IZA DP No. 10073: How Do Pre-School and/or School-Age Children Affect Parents' Likelihood of Migration and Off-Farm Work in Rural China's Minority Regions?
Published online December 22, 2017 in Feminist Economics, DOI: 10.1080/13545701.2017.1407032
In this paper we explore the intersectionality of religious and ethnic norms and gender relations across the domestic and public spheres of work in post-reform rural, minority-concentrated China. We focus on the role that children play in their parents' off-farm work decisions for three aggregated ethnic groups (majority Han, Muslim minorities, and non- Muslim minorities). We control for households' composition and economic characteristics and individuals' human capital and as well as local economic conditions.

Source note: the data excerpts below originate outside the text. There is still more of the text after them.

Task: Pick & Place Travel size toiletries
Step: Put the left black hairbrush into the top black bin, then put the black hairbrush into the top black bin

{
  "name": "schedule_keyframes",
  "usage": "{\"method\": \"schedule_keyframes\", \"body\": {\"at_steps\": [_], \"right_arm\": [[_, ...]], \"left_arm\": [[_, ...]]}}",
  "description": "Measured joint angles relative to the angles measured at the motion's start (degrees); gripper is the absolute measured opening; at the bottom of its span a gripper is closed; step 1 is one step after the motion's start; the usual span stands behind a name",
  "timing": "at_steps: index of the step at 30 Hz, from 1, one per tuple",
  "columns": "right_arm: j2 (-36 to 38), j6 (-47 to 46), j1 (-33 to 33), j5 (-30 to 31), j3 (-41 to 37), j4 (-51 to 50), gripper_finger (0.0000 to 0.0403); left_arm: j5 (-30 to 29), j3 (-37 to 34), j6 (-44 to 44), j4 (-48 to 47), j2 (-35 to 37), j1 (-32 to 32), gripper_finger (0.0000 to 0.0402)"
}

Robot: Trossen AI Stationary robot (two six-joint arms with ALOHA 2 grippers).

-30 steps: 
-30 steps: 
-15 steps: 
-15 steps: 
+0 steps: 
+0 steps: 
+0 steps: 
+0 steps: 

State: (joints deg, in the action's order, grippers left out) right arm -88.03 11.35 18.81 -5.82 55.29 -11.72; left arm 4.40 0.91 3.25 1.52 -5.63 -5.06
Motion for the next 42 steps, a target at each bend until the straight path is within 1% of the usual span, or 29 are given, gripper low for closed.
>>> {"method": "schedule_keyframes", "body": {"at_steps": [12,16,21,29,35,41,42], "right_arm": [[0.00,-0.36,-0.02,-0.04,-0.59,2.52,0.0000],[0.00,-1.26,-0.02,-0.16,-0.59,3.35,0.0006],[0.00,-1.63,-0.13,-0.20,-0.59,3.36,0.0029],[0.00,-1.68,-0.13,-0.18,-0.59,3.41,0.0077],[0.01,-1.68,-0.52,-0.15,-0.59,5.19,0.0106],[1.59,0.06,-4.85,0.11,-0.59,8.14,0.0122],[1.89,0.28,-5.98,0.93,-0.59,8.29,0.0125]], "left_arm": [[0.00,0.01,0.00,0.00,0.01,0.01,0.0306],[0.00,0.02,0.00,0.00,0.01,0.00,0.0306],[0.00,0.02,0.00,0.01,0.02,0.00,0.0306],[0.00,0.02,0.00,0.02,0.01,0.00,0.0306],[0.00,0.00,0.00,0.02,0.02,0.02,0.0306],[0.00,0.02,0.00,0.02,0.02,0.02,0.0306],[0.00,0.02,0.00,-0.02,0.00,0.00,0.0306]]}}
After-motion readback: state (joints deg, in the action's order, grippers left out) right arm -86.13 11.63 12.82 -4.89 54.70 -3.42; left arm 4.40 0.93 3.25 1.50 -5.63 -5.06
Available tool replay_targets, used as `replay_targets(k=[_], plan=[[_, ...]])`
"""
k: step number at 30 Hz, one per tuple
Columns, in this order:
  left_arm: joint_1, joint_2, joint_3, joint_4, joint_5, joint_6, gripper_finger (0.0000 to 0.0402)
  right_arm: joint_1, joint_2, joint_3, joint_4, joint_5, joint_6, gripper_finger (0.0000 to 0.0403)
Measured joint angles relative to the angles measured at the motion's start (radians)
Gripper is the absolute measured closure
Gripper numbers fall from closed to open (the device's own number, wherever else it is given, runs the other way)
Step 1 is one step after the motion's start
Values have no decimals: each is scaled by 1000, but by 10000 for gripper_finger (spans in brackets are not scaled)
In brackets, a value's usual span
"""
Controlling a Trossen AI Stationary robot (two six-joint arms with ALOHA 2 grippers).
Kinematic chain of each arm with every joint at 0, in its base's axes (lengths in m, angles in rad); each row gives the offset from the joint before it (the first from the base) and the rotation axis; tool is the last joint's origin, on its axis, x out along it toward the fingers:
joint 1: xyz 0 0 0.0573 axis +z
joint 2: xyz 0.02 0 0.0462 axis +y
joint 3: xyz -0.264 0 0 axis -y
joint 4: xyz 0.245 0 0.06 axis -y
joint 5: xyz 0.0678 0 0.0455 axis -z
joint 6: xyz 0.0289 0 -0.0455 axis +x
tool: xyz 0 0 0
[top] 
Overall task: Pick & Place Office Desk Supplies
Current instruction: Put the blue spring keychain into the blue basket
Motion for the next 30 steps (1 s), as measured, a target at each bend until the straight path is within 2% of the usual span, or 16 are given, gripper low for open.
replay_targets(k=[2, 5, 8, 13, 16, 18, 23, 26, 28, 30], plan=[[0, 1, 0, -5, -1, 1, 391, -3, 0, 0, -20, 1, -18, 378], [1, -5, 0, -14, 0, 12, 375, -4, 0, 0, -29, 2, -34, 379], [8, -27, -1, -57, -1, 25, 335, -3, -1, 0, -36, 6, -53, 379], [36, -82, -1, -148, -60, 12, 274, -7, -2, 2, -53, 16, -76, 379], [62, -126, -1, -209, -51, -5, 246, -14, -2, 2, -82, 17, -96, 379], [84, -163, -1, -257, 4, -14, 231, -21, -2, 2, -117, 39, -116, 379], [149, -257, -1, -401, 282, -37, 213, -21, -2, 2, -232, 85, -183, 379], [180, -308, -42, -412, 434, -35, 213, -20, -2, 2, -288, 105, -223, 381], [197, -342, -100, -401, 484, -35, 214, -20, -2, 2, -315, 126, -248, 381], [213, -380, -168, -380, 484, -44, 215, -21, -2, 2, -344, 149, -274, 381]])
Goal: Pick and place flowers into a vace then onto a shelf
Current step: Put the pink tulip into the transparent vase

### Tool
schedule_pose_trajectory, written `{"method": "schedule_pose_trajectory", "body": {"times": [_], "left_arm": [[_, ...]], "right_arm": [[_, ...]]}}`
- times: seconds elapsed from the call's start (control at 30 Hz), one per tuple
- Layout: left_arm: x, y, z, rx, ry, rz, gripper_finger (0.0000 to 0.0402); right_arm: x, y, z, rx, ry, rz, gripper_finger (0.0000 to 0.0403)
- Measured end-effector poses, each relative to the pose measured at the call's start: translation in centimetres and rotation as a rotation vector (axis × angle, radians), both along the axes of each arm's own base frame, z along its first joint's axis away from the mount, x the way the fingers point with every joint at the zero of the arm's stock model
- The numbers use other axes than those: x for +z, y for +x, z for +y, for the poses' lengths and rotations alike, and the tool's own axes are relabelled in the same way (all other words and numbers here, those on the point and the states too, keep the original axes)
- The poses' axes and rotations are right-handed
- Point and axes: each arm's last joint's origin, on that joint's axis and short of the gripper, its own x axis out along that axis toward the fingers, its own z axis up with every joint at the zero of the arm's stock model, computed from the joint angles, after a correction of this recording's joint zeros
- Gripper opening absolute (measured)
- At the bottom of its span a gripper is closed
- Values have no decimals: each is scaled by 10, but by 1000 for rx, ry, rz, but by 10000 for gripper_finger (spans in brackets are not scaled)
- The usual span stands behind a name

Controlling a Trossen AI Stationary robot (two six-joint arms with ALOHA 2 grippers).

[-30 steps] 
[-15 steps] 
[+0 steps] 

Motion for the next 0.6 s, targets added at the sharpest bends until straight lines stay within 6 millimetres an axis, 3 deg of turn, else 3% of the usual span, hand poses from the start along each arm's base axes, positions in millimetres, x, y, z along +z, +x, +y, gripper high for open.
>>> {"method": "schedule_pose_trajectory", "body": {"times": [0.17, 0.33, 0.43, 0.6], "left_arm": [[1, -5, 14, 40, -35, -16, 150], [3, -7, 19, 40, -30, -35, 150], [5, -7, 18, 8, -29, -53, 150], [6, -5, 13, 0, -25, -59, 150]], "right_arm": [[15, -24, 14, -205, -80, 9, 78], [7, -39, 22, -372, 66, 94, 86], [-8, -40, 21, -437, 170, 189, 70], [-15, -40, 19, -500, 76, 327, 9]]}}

Children generally decrease women's willingness to work away from/outside the home and increase men's willingness to do so. When we focus specifically on the effects of pre-school children, our results suggest it is more socially acceptable for non-Muslim than Muslim women to work away from home. When we turn our attention to school-age children, the gender of the child becomes as important to the analysis as the gender of the parent. With regard to household composition, we find that in Muslim households the presence of extra adult men (of any age between 15 and 70) in the household reduces the likelihood that women engage in off-farm work. The presence in the household of a woman of grandmotherly age (between 46 and 70) supports Muslim minority women's ability to migrate for work. For non-Muslim households, grandfathers and grandmothers alike, facilitate the ability of parents (male and female) to migrate for work.